Il est constant que M. B… est célibataire et sans charge de famille en France. Il ne se prévaut d’aucune intégration sociale ou professionnelle particulière ni d’aucune attache sur le territoire national. Il n’est par ailleurs pas allégué que l’intéressé serait dépourvu de tout lien dans son pays d’origine où il a vécu jusqu’à l’âge de vingt-neuf ans au moins. Dans ces conditions, eu égard au caractère récent de sa présence et des conditions de son séjour en France, le préfet de police n’a pas porté au droit au respect de la vie privée et familiale de l’intéressé, garanti par l’article 8 de la convention européenne de sauvegarde des droits de l’homme et des libertés fondamentales, une atteinte disproportionnée aux buts en vue desquels les décisions contestées ont été prises. Le préfet de police n’a pas davantage commis d’erreur manifeste dans l’appréciation des conséquences de sa décision sur la situation personnelle de l’intéressé.
Enfin, M. B… soutient que le préfet a commis une erreur de droit en prenant l’arrêté attaqué sans justifier qu’une mesure portant obligation de quitter le territoire lui aurait été régulièrement notifiée. Toutefois, il ressort des pièces du dossier et notamment des pièces communiquées le 27 janvier 2026 par le préfet de police et qu’il n’est pas utilement contesté par le requérant qu’en date du 6 février 2023, ce préfet a bien pris à son encontre une mesure d’éloignement et que ladite mesure lui a été notifiée le même jour. Par suite, ce dernier moyen sera lui aussi écarté.

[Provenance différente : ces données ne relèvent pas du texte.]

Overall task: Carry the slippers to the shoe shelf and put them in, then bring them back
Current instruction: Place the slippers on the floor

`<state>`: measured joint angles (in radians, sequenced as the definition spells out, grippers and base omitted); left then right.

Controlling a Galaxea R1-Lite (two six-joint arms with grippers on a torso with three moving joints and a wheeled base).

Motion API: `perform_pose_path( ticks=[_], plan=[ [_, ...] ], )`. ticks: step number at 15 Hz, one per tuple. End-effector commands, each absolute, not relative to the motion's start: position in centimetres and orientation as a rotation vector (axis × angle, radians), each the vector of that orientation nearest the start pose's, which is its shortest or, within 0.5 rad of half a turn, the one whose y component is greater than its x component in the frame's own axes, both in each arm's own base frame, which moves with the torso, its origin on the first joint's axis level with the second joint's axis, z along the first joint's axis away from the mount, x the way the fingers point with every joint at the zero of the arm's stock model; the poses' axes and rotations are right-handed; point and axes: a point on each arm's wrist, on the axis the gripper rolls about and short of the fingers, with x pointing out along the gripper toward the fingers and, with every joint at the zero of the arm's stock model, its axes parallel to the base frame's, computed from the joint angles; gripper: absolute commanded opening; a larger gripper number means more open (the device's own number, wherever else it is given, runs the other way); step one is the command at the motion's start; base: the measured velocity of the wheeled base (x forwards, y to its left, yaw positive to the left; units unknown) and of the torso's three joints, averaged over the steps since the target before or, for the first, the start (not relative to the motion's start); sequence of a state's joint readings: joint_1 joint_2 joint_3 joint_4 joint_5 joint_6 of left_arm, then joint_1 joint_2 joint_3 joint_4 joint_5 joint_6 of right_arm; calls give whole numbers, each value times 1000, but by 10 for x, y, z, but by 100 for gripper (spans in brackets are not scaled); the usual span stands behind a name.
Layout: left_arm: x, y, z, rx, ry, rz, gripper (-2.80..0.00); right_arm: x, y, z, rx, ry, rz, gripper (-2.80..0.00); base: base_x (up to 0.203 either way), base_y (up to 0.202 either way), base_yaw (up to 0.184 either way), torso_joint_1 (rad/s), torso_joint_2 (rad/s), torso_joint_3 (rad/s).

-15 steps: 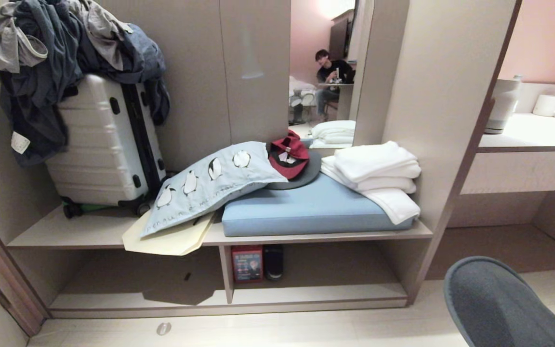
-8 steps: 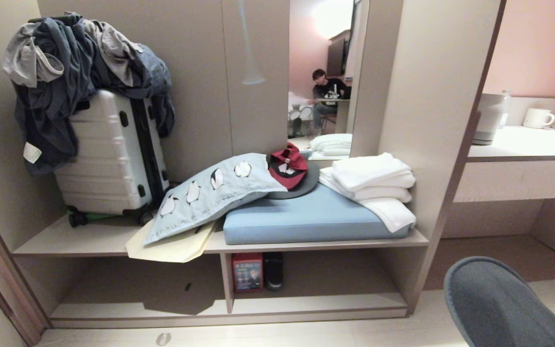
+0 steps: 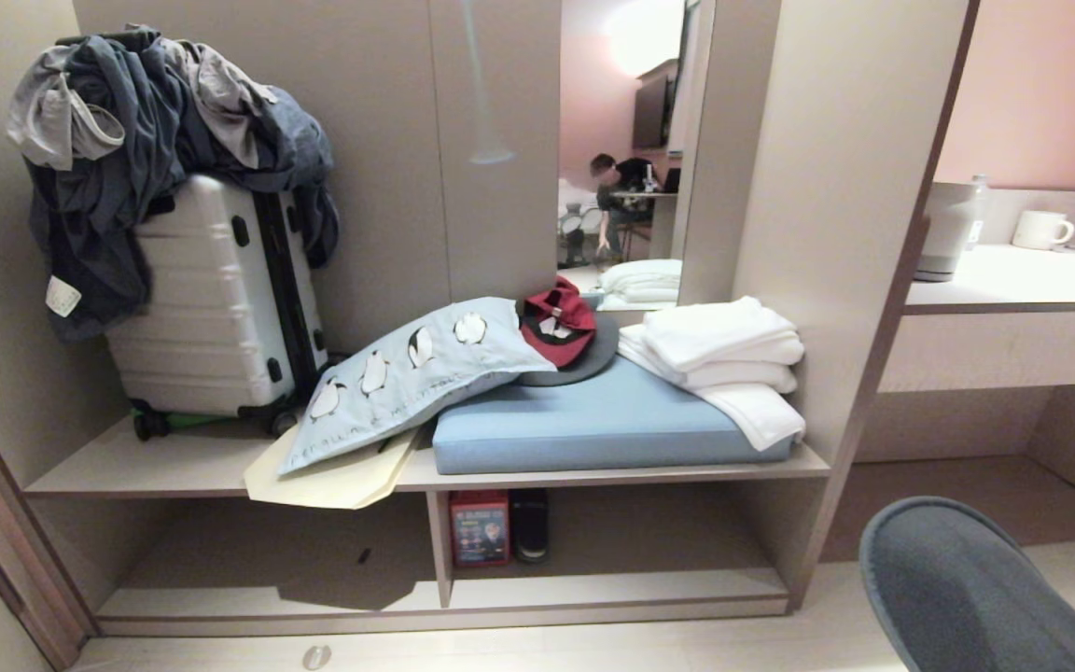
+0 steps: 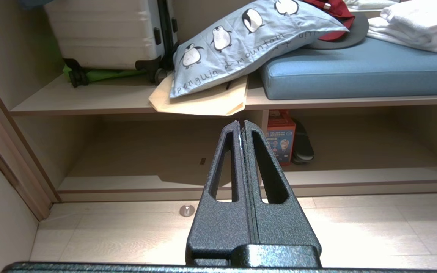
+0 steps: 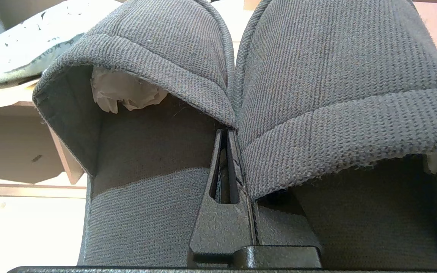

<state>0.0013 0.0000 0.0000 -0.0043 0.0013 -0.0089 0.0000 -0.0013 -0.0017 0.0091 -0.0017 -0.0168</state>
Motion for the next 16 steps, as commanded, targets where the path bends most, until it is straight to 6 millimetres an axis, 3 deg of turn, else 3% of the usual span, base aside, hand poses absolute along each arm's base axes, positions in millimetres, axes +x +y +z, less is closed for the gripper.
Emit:
perform_pose_path(
  ticks=[1,16],
  plan=[
    [-23,0,76,-9,-5,3,-280,-23,0,75,-17,8,-1,-280,0,0,0,0,0,0],
    [-23,0,76,-9,-5,3,-280,-23,0,75,-17,8,0,-280,0,0,0,0,0,0]
  ],
)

Il résulte de tout ce qui précède que la requête de M. B… doit être rejetée en toutes ses conclusions.
DECIDE
Article 1er : M. B… n’est pas admis, à titre provisoire, au bénéfice de l’aide juridictionnelle.
Article 2 : Le surplus des conclusions de la requête de M. B… est rejeté.
Article 3 : Le présent jugement sera notifié à M. A… B… et au préfet de police.
Rendu public par mise à disposition au greffe le 17 février 2026.
Le magistrat désigné,
Signé
A. Béal
La greffière
Signé
O. Perazzone
La République mande et ordonne au préfet de police en ce qui le concerne ou à tous huissiers de justice à ce requis en ce qui concerne les voies de droit commun, contre les parties privées, de pourvoir à l’exécution de la présente décision.